The FCC has touched off political football brouhaha with a report that says broadband services are not rolling out fast enough to the 14-24 million U.S. residents who don't have them. The last FCC broadband deployment report, issued in 1999, didn't touch on the subject of more speed; this time, even with more Americans than ever connected to high-speed pipes, it's a key element.

FCC Chairman Julius Genachowski, a Democrat, suggested that the report supports the agency's push for a national broadband plan.
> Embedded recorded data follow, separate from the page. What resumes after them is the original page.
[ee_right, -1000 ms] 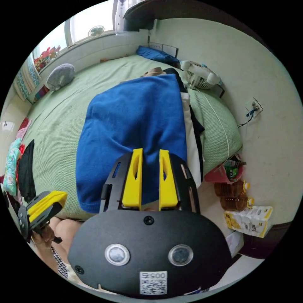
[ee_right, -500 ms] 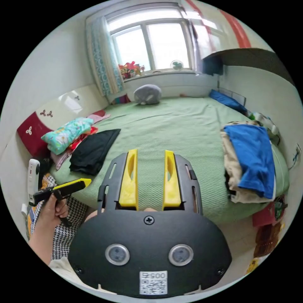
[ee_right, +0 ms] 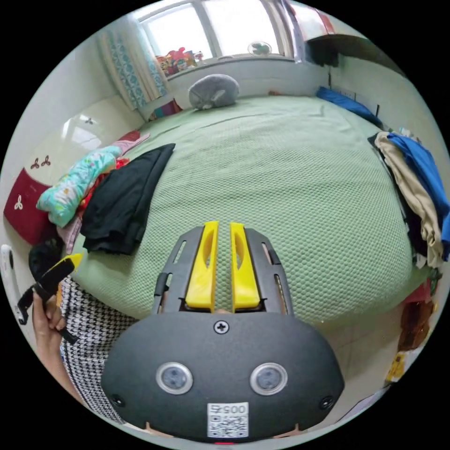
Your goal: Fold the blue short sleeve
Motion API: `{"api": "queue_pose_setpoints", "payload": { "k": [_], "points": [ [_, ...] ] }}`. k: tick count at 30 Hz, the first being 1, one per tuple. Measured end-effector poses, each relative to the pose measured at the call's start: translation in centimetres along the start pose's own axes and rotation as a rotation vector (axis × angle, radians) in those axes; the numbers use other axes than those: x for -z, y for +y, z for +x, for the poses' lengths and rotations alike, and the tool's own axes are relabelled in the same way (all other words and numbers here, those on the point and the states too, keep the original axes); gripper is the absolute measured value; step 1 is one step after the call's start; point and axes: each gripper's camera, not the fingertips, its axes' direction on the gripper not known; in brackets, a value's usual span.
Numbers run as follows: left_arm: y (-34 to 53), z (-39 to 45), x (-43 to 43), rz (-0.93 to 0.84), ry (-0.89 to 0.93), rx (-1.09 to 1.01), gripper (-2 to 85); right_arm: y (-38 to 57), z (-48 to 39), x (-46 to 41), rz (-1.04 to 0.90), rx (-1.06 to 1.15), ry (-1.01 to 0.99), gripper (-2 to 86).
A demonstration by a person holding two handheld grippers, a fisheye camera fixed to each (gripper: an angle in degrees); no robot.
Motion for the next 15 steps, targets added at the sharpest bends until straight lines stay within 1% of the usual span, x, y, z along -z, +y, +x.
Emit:
{"api": "queue_pose_setpoints", "payload": {
  "k": [2, 5, 8, 12, 15],
  "points": [
    [-1.2, -2.3, 0.3, 0.017, 0.003, 0.039, 7.4, -0.2, -0.2, -0.9, -0.012, -0.011, 0.018, 4.2],
    [-3.2, -5.6, 1.2, 0.100, -0.041, 0.090, 9.5, -0.5, -0.9, -2.6, -0.041, 0.020, 0.053, 3.9],
    [-5.6, -8.2, 1.3, 0.153, -0.057, 0.092, 12.4, -0.8, -0.8, -4.2, -0.091, -0.004, 0.025, 4.0],
    [-8.6, -10.1, -0.5, 0.065, -0.073, 0.051, 15.5, -1.0, -1.1, -5.4, -0.103, -0.015, -0.016, 3.9],
    [-9.3, -10.8, -1.5, 0.030, -0.100, 0.065, 15.6, -0.8, -2.2, -5.9, -0.084, 0.027, 0.007, 3.8]
  ]
}}
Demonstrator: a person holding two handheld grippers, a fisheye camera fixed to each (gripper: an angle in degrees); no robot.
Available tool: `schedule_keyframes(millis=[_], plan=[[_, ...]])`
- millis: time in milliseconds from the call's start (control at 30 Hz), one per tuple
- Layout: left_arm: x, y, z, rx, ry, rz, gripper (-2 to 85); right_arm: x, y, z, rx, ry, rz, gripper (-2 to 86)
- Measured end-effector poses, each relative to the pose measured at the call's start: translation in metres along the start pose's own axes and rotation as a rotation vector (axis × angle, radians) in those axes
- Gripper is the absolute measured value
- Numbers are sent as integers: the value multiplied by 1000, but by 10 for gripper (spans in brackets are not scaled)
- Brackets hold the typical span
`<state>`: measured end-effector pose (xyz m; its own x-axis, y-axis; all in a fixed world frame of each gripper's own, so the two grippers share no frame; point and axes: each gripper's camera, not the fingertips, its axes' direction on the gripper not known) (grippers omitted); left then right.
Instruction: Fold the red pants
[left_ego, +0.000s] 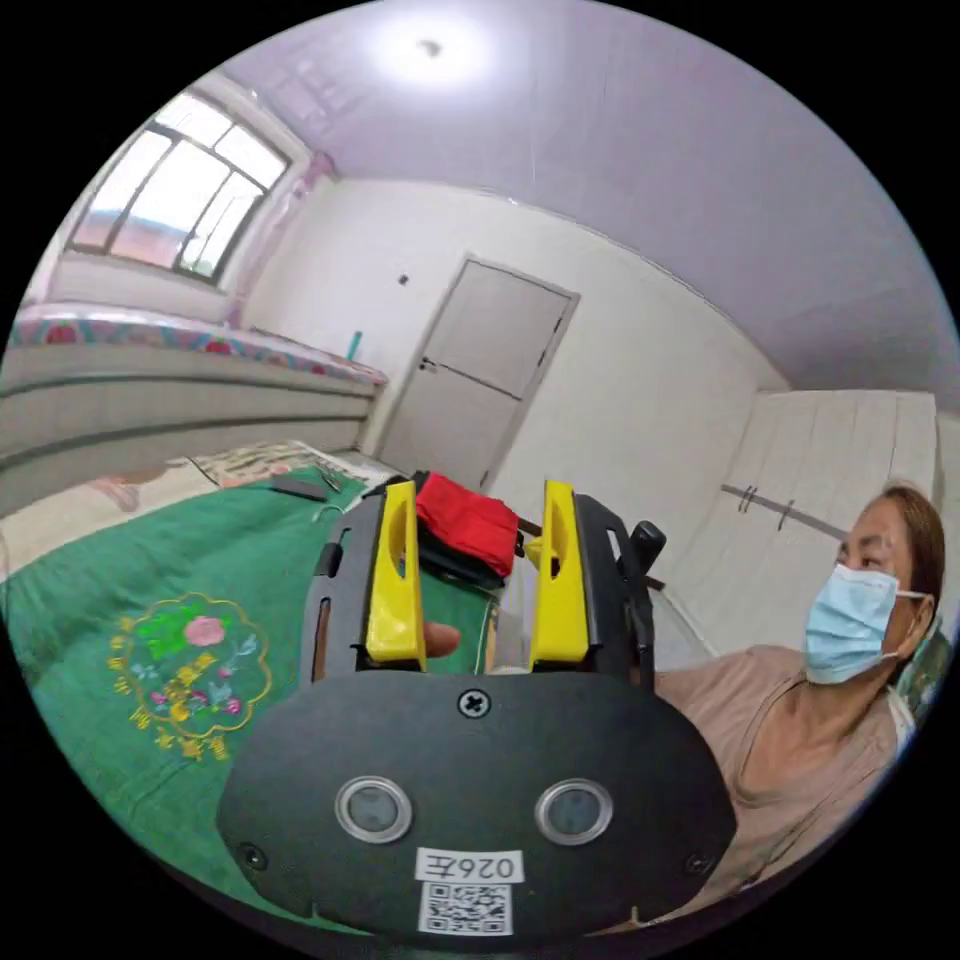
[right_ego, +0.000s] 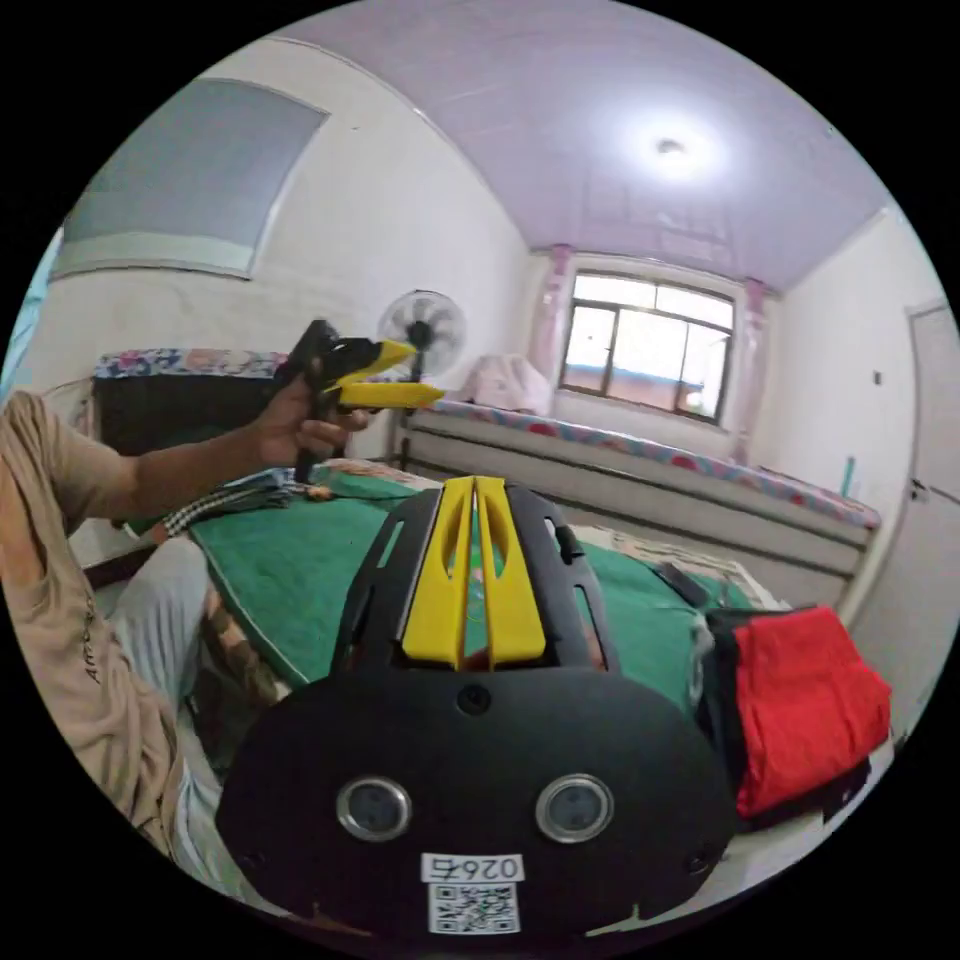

FCC member Robert McDowell, a Republican, disagreed and said the conclusion was a "180-degree reversal" from the previous report and "confuses facts by substituting the terms 'deployment' and 'subscribership' as if they were synonymous and interchangeable."

Another Republican, Congressman Cliff Stearns of the House Communications Subcommittee, also took issue with the report, saying he was "perplexed" because "approximately 95 percent of the country has access to broadband and two-thirds subscribe."

Stearns' comments eerily echoed a Verizon (NYSE: VZ) statement attributed to Kathleen Grillo, SVP-federal regulatory affairs that said, "It makes no sense that, after the national broadband plan concluded that 95 percent of Americans have access to wireline broadband, the FCC majority now suggests broadband deployment is not reasonable and timely."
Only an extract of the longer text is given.